A third issue that we have identified in the course of our research is the impact on headship in all of this. I made the point in my earlier blog that great (or poor) governance takes place in the shared space where school leaders and school governors meet, in the grey area that is strategic and operational. For this reason, we opened the doors of our summit to school leaders – deputy heads, heads and executive heads, as well as governors, and we are pleased to have both ASCL and the NGA amongst our project partners. Here, another consequence of MAT-isation is as stark as it is unnoticed. We are moving from a climate in which headship is governed (however effectively or poorly), to one where it is line-managed.  In traditional models of headship, the governing body holds the head or principal to account, at its best through a nuanced mix of support and challenge (and, when appropriate, support as challenge); in the new landscape, the head (or head of school) is line-managed by an executive head who, in turn, is line-managed by the CEO of the Multi-Academy Trust, who is formally accountable to the MAT Trustees, not to ‘governors’, parents and others in the local school community. 

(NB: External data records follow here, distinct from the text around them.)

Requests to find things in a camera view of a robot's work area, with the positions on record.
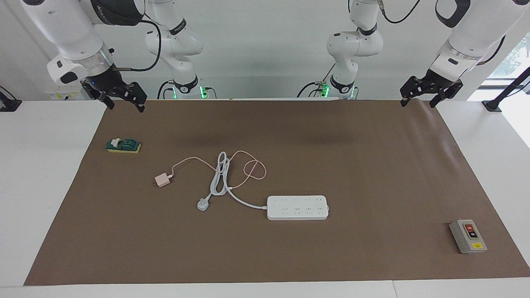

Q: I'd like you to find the grey on-off switch box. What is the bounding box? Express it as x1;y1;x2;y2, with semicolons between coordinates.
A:
449;219;488;254

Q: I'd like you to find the window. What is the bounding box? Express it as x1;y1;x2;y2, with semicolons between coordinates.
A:
487;33;530;89

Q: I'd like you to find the green knife switch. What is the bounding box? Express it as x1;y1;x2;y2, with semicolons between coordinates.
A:
106;138;142;154

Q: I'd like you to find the white wall socket panel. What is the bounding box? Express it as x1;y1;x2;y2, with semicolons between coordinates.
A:
46;90;85;101

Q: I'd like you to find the pink charging cable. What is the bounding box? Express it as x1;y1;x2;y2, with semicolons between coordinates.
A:
169;150;267;187

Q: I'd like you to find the white power strip cord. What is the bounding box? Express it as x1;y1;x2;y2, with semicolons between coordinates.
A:
197;151;269;211

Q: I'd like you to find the brown table mat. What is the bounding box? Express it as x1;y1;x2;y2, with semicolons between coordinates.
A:
24;99;530;286

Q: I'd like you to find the black base cable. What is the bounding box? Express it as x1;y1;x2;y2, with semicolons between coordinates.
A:
157;81;183;100
297;62;337;99

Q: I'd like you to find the white power strip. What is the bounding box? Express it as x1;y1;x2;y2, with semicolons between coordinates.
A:
267;195;330;221

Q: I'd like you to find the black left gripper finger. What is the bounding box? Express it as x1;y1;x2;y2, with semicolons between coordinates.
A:
400;77;423;107
430;83;463;109

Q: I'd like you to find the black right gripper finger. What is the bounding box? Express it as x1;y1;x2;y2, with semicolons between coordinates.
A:
122;82;147;113
85;85;115;110

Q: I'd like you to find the black table clamp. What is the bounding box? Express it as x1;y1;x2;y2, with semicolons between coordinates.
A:
0;86;22;112

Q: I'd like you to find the black clamp stand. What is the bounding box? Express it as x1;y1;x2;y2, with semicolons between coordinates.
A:
482;66;530;112

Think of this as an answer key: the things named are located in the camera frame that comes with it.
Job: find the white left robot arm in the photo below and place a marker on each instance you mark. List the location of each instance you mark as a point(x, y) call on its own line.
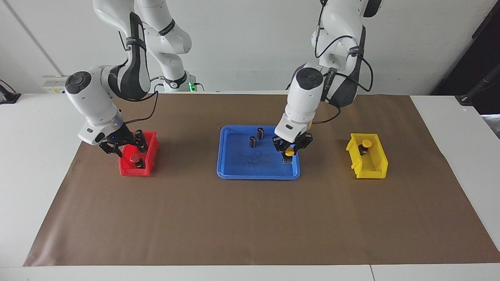
point(304, 97)

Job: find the red push button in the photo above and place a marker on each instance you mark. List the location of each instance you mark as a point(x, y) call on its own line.
point(134, 158)

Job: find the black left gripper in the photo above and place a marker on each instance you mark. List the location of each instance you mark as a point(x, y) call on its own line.
point(293, 143)

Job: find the red plastic bin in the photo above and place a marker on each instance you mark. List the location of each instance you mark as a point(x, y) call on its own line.
point(131, 171)

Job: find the dark panel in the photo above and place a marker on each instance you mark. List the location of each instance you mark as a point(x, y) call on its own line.
point(468, 50)

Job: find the blue plastic tray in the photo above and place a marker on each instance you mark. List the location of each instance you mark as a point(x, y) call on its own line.
point(242, 164)

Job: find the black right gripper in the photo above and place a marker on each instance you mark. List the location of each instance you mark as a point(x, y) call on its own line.
point(117, 139)

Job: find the black cylindrical component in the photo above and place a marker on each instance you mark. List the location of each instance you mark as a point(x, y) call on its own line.
point(260, 133)
point(252, 142)

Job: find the white wall socket box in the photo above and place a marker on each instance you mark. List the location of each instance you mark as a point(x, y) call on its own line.
point(56, 86)

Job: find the yellow plastic bin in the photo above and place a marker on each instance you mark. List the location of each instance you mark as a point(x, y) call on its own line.
point(369, 169)

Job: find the brown paper mat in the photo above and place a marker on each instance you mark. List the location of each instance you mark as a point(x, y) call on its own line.
point(250, 218)

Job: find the black stand leg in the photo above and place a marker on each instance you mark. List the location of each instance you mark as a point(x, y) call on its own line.
point(474, 91)

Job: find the black clamp base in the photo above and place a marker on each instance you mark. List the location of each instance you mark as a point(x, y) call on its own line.
point(8, 96)

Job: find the yellow push button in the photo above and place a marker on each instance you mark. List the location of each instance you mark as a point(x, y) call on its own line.
point(366, 143)
point(289, 153)

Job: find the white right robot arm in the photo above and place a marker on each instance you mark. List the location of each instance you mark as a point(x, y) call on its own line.
point(91, 99)

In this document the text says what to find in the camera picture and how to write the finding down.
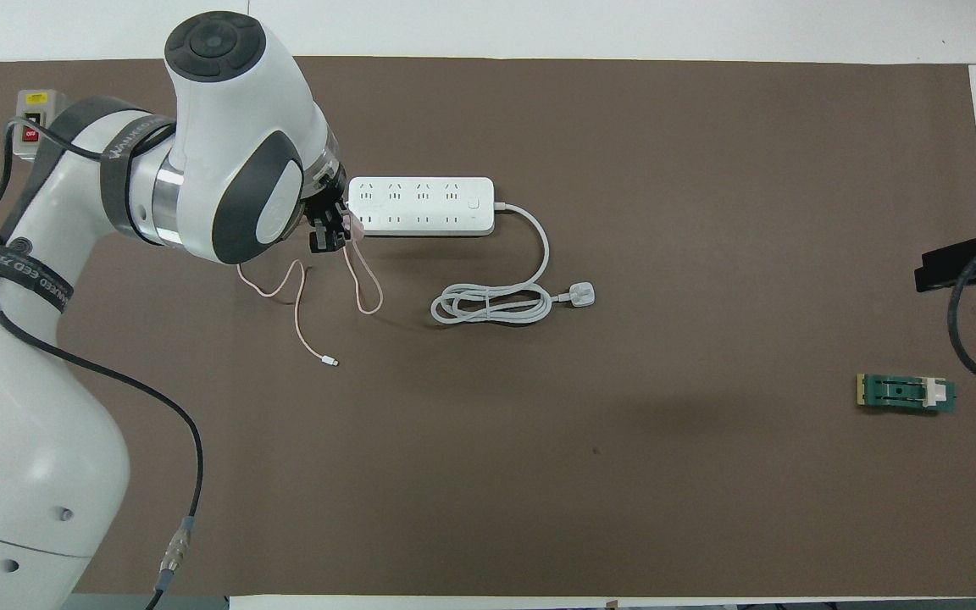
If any green knife switch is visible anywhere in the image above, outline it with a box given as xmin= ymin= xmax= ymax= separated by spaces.
xmin=857 ymin=373 xmax=957 ymax=417

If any grey push-button switch box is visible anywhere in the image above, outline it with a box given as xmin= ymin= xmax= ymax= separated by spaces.
xmin=14 ymin=89 xmax=75 ymax=163

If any pink charging cable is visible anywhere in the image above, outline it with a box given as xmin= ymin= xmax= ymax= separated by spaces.
xmin=236 ymin=225 xmax=385 ymax=369

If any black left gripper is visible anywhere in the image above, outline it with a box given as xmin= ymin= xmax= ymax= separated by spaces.
xmin=300 ymin=159 xmax=351 ymax=254

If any white power strip cord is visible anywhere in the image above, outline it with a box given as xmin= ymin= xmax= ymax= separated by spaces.
xmin=430 ymin=201 xmax=598 ymax=326

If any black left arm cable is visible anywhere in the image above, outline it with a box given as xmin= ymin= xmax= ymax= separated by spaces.
xmin=0 ymin=117 xmax=206 ymax=610

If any brown table mat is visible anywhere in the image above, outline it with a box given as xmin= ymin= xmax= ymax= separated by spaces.
xmin=0 ymin=55 xmax=976 ymax=599

There could be advantages in such a shift - it may mean that headship emerges into a less lonely and more collaborative experience, it may reduce the risks of what can happen when charismatic professional leadership meets weak voluntary governance (most notably demonstrated in recent times at Kids’ Company, rather than in school settings), and it might mean the development of better models of succession planning. However, it is also likely to mean a move away from current levels of head teacher autonomy at the local level, even if that autonomy sometimes results from weak rather than strong governance. This hardly rests easy with a political mantra variously crystalised around “setting heads free”, “letting heads get on with it”, and system-leadership. Nor does it sit with the classic deal about headship itself - which, for all of its drawbacks and sometimes to the frustration of governors - remains seen as a career destination rather than a staging post, and one in which the post-holder manages, rather than is managed by, others. At a time when the shortage of current and future school leaders is acute, it may be wise to caution the new Secretary of State against any change that might make headship less attractive. We sense that the almost unnoticed shift to managed-headship might carry such risks, at least for some current and aspirant heads.

Feedback and next steps

These, and a host of other issues will feature in our report, which will be published this autumn. We’d love to have your feedback on the observations offered above, on governance in the academies age more broadly, and on what does (or doesn’t) constitute good (or even great) governance. Post your thoughts below or contact Roisin Ellison (Roisin.Ellison@rsa.org.uk) or myself (tony.breslin@breslinpublicpolicy.com) with your thoughts.

 

Dr. Tony Breslin is an RSA Fellow and an Associate in the Creative Learning and Development Team. He is the author of Governance in the Academies Age: issues, opportunities and challenges (RSA, 2016, forthcoming), Director of the consultancy Breslin Public Policy Limited and founder of the campaign, UseYourVote.com. He is Chair of Governors at Bushey and Oxhey Infant School in Hertfordshire and Chair of Academy Council, Oasis Academy, Enfield

Be the first to write a comment

0 Comments

Please login to post a comment or reply

Don't have an account? Click here to register.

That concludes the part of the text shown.